Really? How Much Water am I Supposed to Drink?

For something so simple as drinking water, there sure are a lot of opinions out there.

I’ve read suggestions that you should drink anywhere between five and ten 8-ounce glasses a day and there are even online water calculators that can determine your water needs.

Drinking water

Let me first tell you that your body has its own built-in water calculator and it just doesn’t have complicated and that there is a wholly different way you can look at water intake that just might surprise you.

Your Body’s Calculator

Here is the problem with the five to ten 8-ounce glasses theory: While that sounds like good advice, it makes a blanket statement for everyone without ever considering who you are, where you live and what you are doing. You could be a person who lives in the North Pole or you could be living on the equator. You could be very skinny or you could be large. You could be a couch potato or you could be an ultra-athlete. How can any blanket recommendation of ten glasses of water really apply to all of you?
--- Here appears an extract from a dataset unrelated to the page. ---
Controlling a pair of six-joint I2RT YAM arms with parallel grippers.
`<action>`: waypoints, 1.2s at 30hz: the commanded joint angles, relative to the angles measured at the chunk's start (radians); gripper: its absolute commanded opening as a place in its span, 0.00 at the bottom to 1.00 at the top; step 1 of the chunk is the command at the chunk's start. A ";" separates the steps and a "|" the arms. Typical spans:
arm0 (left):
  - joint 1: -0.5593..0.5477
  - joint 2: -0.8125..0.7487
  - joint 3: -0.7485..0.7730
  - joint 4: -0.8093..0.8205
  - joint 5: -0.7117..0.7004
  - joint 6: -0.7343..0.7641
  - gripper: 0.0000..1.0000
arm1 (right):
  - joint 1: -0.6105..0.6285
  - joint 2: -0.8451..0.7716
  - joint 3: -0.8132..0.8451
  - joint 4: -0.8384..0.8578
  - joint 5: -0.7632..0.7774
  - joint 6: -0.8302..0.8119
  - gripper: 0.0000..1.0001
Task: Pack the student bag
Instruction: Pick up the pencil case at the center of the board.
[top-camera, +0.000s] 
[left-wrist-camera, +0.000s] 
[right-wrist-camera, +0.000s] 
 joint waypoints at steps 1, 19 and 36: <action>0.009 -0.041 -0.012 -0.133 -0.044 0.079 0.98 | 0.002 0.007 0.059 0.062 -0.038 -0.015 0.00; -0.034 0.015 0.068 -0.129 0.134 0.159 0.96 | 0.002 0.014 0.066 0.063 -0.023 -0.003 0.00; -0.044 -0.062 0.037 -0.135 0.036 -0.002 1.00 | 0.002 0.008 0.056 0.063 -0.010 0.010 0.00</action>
To personalize water intake, you need a measure of how much water your body needs on a daily basis. Fortunately, you have a built-in measuring system that can tell you exactly what your water needs are: the color of your urine.
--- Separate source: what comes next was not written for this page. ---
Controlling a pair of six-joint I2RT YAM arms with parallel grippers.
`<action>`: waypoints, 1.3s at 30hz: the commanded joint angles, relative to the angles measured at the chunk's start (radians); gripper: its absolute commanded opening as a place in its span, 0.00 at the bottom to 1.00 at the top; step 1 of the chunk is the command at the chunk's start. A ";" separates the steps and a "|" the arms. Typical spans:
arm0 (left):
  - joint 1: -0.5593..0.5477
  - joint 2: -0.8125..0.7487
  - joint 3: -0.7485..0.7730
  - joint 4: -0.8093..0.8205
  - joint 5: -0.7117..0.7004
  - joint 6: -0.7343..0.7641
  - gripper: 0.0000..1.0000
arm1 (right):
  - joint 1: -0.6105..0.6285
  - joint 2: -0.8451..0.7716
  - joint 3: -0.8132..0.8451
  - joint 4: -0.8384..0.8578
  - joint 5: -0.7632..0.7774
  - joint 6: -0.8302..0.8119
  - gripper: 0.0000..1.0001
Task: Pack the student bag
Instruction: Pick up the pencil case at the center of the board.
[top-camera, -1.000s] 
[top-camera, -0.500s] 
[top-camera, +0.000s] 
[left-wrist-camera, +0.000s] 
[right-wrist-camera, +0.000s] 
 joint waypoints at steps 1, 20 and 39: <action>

It works like this: the color of your urine (barring taking certain vitamins that change the color) should be light-colored or clear. If your urine is yellow or bright yellow, then you are not getting enough water. So, whether you are a runner, a slacker, a north or south dweller, enjoying the sun or the snow, you can determine your own personal water needs by simply looking down when you visit the bathroom. Some days you will need a lot of water and some days you won’t, it depends on many factors.

But here is something else you want to think about:

You Don’t Need Extra Water

Maybe you don’t need to drink any water, or at least you might not have to drink that much.

If you are following a diet such as what I recommend (up to 80 percent vegetables and 20 percent protein) then you will find that you are not that thirsty and that you pass the pee-test for having enough water. The reason why you don’t need to drink as much water is two-fold. The first is that there is a lot of water in fruits and vegetables and that they provide your body with a lot of its water needs.

The second is that eating grains requires a lot of water; if you are not eating grains and sugar, you automatically drop your water needs. This is because grains and sugars don’t contain much water and need water to move them through your system. I also think that many people are allergic to grains and this makes your body hold on to more water than it normally would.

I, personally, only drink one or two glasses of water a day unless I’m out running or biking. This is a dramatic change from when I used to eat a lot of grains and I would drink many glasses of water each day.

About the Author

I'm Dr. Scott Olson ND. I'm a Naturopathic doctor who specializes in diet, health, nutrition, and alternative medicine. I've written numerous books and articles on health, medicine, and alternative medicine I want to help you get healthy! Take a look at my blog and make sure you join in the conversation!

4 Comments on this article. Feel free to join this conversation.

  1. How to stay health March 1, 2009 at 9:27 pm - Reply

    I too realized the importance of water intake recently. And believe me, since i started following proper water schedule, my performance at job and other things improved drastically. Just eating would not resolve the issue, water is very important and that too in proper quantity.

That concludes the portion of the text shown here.